Abstract:
This dissertation undertakes a comparative study of thirty-four novels by twelve novelists from Africa (Chinua Achebe, Wole Soyinka, Ayi Kwei Armah and Ngugi wa Thiong'o), the West Indies (V.S. Naipaul, Samuel Selvon, George Lamming, Roger Mais and V.S. Reid) and Polynesia (Albert Wendt, Witi Ihimaera, and Patricia Grace). Against the background of the English literary tradition, current literary theories, and critical responses to the Third world novel, the dissertation explores the novelists’ embodiments of their perceptions of the colonial experience in significant literary forms, and highlights the principles informing interactions among authorial ideologies, content, techniques, and formal properties.
Two hypotheses are developed. First: expository, linguistic, characterization, and structural techniques are causally linked with the novelists’ social visions. Next: the Third world novel hybridizes western and indigenous literary traditions, and exploits oral aesthetic resources as part of novelists’ quests for authentic forms to embody their visions.

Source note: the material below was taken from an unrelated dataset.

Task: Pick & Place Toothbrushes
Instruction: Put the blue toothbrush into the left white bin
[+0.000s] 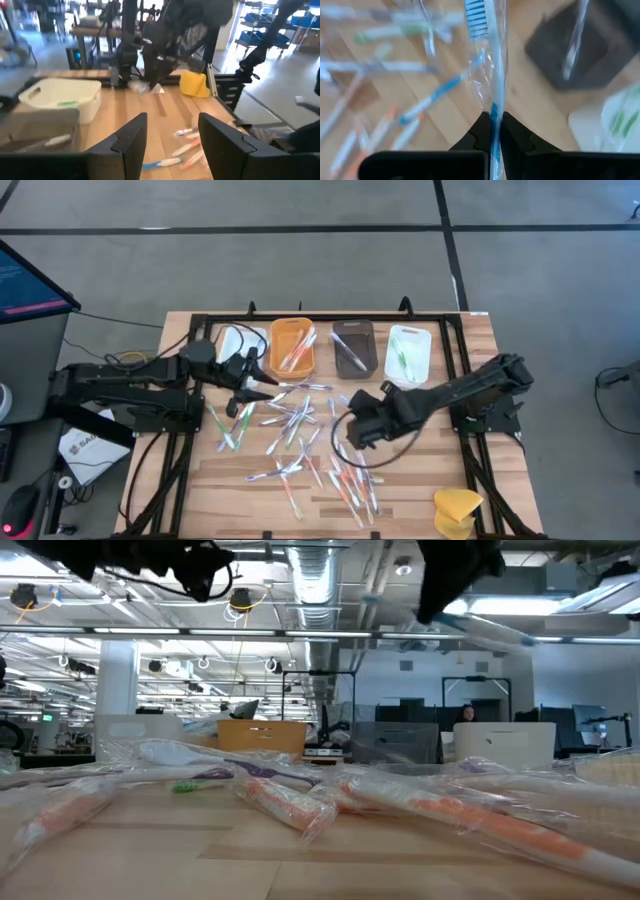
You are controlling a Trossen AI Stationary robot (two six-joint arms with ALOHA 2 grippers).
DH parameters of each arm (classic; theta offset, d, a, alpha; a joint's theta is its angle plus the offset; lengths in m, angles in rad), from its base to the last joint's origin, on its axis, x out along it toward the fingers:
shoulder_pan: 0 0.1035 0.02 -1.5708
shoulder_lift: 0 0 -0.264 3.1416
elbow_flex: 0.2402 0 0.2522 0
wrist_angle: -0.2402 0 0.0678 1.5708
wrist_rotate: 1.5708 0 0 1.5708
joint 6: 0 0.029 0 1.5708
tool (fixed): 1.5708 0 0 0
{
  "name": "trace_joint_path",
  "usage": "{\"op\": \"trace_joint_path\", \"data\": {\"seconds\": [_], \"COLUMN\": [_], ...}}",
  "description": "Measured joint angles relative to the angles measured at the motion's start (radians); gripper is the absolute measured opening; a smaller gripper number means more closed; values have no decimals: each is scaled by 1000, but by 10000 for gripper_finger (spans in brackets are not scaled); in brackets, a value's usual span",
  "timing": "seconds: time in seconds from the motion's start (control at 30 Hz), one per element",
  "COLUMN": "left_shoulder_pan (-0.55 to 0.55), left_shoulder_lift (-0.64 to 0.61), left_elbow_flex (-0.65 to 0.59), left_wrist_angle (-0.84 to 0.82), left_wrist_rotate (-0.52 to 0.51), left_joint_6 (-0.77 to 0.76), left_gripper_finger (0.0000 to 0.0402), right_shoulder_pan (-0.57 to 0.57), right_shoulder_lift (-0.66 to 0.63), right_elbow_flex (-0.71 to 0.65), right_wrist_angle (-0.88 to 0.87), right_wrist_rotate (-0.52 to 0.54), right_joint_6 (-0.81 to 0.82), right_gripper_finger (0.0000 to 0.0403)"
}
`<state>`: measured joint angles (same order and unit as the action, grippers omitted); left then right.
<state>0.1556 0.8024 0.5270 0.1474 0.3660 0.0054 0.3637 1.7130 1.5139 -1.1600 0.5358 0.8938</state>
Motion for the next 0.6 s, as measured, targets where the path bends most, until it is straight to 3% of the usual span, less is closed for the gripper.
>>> {"op": "trace_joint_path", "data": {"seconds": [0.23, 0.43, 0.6], "left_shoulder_pan": [-36, -77, -103], "left_shoulder_lift": [49, 211, 365], "left_elbow_flex": [-234, -278, -268], "left_wrist_angle": [568, 826, 986], "left_wrist_rotate": [1, -40, -74], "left_joint_6": [105, 129, 156], "left_gripper_finger": [172, 172, 172], "right_shoulder_pan": [56, 41, 27], "right_shoulder_lift": [-5, 14, 11], "right_elbow_flex": [1, 0, 2], "right_wrist_angle": [264, 577, 685], "right_wrist_rotate": [233, 256, 245], "right_joint_6": [-244, -577, -689], "right_gripper_finger": [10, 10, 10]}}
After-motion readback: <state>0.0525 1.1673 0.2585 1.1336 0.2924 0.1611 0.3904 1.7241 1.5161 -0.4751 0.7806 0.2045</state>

Chapter One, the Introduction, reviews the socio-historical and critical backgrounds of the novel. The theoretical crux of the research is chapter Two. This chapter briefly examines oral literature in terms of the psychodynamics of orality and highlights the patterns of interaction between oral literature, oral noetics, and the novel of the colonial experience. A hypothetical pyramidal model is developed to illuminate how form, themes, and techniques broadly evolve in accordance with novelists’ “ideologies.” Ideology influences the novelist’s conception of his work within particular cultural noetics-hence the balance between traditional (oral) elements and modern elements (characterized by the psychodynamics of textuality and chirographic culture).

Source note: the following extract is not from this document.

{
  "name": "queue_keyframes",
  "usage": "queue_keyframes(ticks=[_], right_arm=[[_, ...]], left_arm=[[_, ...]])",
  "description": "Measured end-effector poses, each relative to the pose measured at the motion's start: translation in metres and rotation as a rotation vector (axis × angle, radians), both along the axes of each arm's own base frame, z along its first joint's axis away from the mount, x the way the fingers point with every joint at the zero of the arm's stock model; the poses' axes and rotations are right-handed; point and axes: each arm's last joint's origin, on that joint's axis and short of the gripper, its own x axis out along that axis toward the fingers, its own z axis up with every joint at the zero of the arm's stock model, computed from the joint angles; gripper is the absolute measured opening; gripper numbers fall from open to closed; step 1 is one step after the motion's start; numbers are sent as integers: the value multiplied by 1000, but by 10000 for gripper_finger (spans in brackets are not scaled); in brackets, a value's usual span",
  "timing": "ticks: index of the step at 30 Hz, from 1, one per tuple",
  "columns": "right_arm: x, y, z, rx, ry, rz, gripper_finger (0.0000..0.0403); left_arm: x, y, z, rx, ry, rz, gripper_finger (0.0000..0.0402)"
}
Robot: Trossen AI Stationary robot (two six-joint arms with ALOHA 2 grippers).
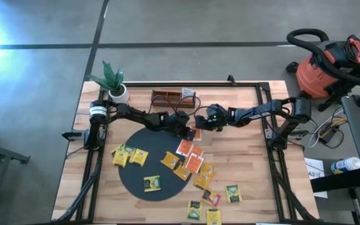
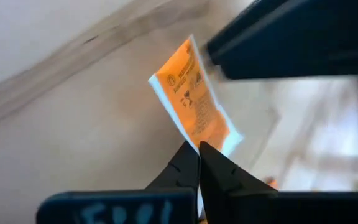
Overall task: Pick & Place Tea
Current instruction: Put the white tea bag into the right section of the wooden organizer
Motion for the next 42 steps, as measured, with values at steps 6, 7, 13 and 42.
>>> queue_keyframes(ticks=[6, 7, 13, 42], right_arm=[[-4, -1, 26, -59, -84, 18, 118], [-5, -2, 30, -68, -99, 20, 118], [-14, -5, 58, -98, -190, 2, 118], [2, -31, 108, 242, -592, 465, 118]], left_arm=[[-6, -4, 14, 117, 30, -9, 1], [-8, -5, 20, 155, 35, -11, 1], [-26, -25, 73, 527, 51, -77, 0], [-89, -143, 165, 2195, 774, -951, 0]])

The pyramid’s left base angle comprises affirmation themes explored through predominantly oral conventions. Post-colonial disillusionment leads to social criticism (at the pyramidal apex) projected through mainly modernist techniques. Radicalization of novelists’ ideologies leads to a convergence, at the right base angle, of oral and modernist techniques into a novel of “radical traditionalism.” These patterns and hypotheses form the bases of investigating other issues in all subsequent chapters.
Chapter Three examines how the interactions between theme, technique, ideology and cultural noetics affect spatio-temporal setting, depiction of spatio-temporal reality, and the use of mythology. Chapter Four investigates linguistic techniques and relates these to cultural noetics, with emphases on linguistic experimentation and manipulation of narrative voice. Chapter Five reviews the concept of characterization and attempts to establish the proper role of oral literature in characterization by highlighting such techniques as name symbolism and manipulation of types, stereotypes and mythical archetypes.
Formal, technical and stylistic features are related to novelists’ social visions in Chapters Six and Seven. Chapter Six highlights the use of eschatological and rite of passage paradigms in cultural affirmation. Chapter Seven explores novelists’ use of these same paradigms in interpreting post-colonial failures and charting society’s journey into the future.
In all these investigations, authors (novels) are juxtaposed on individual and on regional bases to illuminate their affinities and differences. Several major conclusions are finally drawn about the novel’s literary background, thematic preoccupations, techniques, formal properties, and directions of further development.